Sudan menghadapi embargo dagang AS, dan pemimpinnya—Presiden Omar Hassan Al-Bashir—menghadapi tuntutan dari Pengadilan Pidana Internasional (ICC) sehubungan dengan tuduhan kejahatan perang yang berpangkal dari pertempuran yang berlangsung lama di wilayah Darfur, Sudan barat.
Namun Beijing telah mempertahankan hubungan erat di bidang perdagangan, energi dan militer dengan Khartoum, dan pada Juni menerima kedatangan Al-Bashir. "Pemerintah Sudan telah memperlihatkan itikad politik guna mendorong proses perdamaian utara-selatan, dan telah melakukan upaya sangat besar sehubungan dengan itu," kata Wakil Utusan China di PBB, Wang Min, sebagaimana dikutip Xinhua.
Wang menyeru masyarakat internasional agar sepenuhnya menormalisasi hubungan dengan Sudan sesegera mungkin. Sehingga rakyat Sudan dapat menikmati perdamaian, kedaulatan dan pembangunan sesegera mungkin.
Wang mengeluarkan komentar tersebut dalam perdebatan di PBB, Rabu (13/7). Dalam proses itu, Dewan Keamanan (DK) PBB menyarankan agar Sudan Selatan diakui sebagai anggota PBB.
Meskipun China mengandalkan Sudan sebagai sumber terbesar keenam impor minyaknya pada 2010, Beijing memiliki keinginan untuk membina hubungan dengan para pemimpin Sudan Selatan, yang menjadi negara terbaru di dunia akhir pekan lalu, Sabtu (9/7).
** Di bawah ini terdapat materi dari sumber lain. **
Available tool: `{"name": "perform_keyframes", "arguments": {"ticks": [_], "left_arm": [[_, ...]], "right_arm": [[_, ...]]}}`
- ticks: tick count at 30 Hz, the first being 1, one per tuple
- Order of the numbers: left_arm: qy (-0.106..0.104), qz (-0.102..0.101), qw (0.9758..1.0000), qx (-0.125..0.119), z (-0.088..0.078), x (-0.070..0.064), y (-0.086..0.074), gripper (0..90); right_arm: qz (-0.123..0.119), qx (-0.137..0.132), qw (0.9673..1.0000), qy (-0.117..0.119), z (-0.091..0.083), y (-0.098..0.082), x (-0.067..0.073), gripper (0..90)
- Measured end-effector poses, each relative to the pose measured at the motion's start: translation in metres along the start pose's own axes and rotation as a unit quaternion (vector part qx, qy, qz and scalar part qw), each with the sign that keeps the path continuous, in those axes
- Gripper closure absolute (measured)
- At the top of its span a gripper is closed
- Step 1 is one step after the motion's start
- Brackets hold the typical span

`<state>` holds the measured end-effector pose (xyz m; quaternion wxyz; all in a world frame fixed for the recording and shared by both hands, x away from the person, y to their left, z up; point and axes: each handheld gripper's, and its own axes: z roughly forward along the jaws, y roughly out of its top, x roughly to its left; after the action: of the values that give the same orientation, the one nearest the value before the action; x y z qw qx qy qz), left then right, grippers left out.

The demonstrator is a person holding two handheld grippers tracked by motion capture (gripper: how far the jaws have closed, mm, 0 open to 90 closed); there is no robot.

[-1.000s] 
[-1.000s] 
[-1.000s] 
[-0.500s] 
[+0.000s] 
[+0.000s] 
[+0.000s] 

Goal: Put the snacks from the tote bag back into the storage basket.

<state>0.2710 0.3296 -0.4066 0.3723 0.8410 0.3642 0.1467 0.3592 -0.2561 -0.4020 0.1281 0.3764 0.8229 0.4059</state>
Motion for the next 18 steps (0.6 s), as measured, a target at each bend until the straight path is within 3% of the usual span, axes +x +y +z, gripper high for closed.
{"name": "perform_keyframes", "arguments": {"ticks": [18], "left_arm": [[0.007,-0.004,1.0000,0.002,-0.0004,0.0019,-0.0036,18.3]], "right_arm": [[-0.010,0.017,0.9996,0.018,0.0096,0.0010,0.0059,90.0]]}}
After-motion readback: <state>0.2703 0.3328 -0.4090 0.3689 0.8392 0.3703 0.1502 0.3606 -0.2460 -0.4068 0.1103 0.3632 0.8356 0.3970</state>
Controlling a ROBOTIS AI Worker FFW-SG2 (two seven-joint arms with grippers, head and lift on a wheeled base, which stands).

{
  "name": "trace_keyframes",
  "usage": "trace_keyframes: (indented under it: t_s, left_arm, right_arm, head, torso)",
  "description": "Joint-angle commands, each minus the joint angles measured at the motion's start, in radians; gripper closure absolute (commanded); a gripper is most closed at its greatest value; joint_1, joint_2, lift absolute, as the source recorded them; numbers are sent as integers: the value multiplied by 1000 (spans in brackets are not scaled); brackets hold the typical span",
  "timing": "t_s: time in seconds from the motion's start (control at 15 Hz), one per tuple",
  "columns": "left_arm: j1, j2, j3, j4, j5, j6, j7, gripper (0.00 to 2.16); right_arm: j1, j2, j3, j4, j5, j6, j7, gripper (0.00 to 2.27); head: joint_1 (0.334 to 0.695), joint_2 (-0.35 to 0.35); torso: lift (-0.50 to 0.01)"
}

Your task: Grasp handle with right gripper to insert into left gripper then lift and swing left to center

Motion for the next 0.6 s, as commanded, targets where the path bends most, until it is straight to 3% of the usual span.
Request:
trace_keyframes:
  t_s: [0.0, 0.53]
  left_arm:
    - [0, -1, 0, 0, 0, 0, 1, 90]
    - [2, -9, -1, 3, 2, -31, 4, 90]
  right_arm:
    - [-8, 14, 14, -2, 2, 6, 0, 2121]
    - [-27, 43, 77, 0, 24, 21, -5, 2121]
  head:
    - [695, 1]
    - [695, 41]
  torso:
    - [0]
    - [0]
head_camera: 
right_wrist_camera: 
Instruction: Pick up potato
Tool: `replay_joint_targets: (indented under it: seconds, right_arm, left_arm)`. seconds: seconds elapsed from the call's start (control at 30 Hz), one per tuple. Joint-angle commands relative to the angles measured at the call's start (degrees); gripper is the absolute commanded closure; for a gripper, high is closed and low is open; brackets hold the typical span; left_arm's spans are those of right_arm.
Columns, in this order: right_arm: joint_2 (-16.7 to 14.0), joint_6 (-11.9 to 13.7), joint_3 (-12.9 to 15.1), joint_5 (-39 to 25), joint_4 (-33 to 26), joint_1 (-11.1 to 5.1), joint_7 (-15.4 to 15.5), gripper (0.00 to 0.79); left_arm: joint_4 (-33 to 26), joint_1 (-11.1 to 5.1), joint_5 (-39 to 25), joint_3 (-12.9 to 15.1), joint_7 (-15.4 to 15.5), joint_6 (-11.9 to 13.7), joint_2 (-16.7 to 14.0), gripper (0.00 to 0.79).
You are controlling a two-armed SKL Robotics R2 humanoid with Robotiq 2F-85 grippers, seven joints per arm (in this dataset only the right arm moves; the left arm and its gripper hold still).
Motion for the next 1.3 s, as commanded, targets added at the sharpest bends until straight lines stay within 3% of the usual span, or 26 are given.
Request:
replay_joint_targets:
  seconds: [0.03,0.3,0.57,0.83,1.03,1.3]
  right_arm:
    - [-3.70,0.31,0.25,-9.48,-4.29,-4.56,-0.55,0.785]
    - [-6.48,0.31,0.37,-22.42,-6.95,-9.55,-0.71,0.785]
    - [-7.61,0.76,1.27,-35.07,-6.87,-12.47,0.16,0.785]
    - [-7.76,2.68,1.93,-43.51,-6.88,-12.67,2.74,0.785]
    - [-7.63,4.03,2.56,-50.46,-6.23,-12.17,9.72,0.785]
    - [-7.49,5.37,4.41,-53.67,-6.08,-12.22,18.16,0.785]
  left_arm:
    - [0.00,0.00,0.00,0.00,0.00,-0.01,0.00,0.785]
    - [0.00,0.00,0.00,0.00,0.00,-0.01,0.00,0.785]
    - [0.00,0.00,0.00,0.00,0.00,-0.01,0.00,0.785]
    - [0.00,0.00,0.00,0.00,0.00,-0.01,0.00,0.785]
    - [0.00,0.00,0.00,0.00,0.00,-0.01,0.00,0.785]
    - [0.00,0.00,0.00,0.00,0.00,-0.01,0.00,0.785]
Wang juga mendesak kedua negara Afrika tersebut untuk menyelesaikan masalah yang masih ada di antara mereka melalui dialog damai, dan menyeru negara lain agar membantu Sudan Selatan. "Kami menyeru masyarakat internasional agar terus memberi dukungan bagi kestabilan politik Sudan Selatan dan bantuan praktis bagi pembangunan serta kepulihan ekonomi Sudan Selatan," tambah Wang.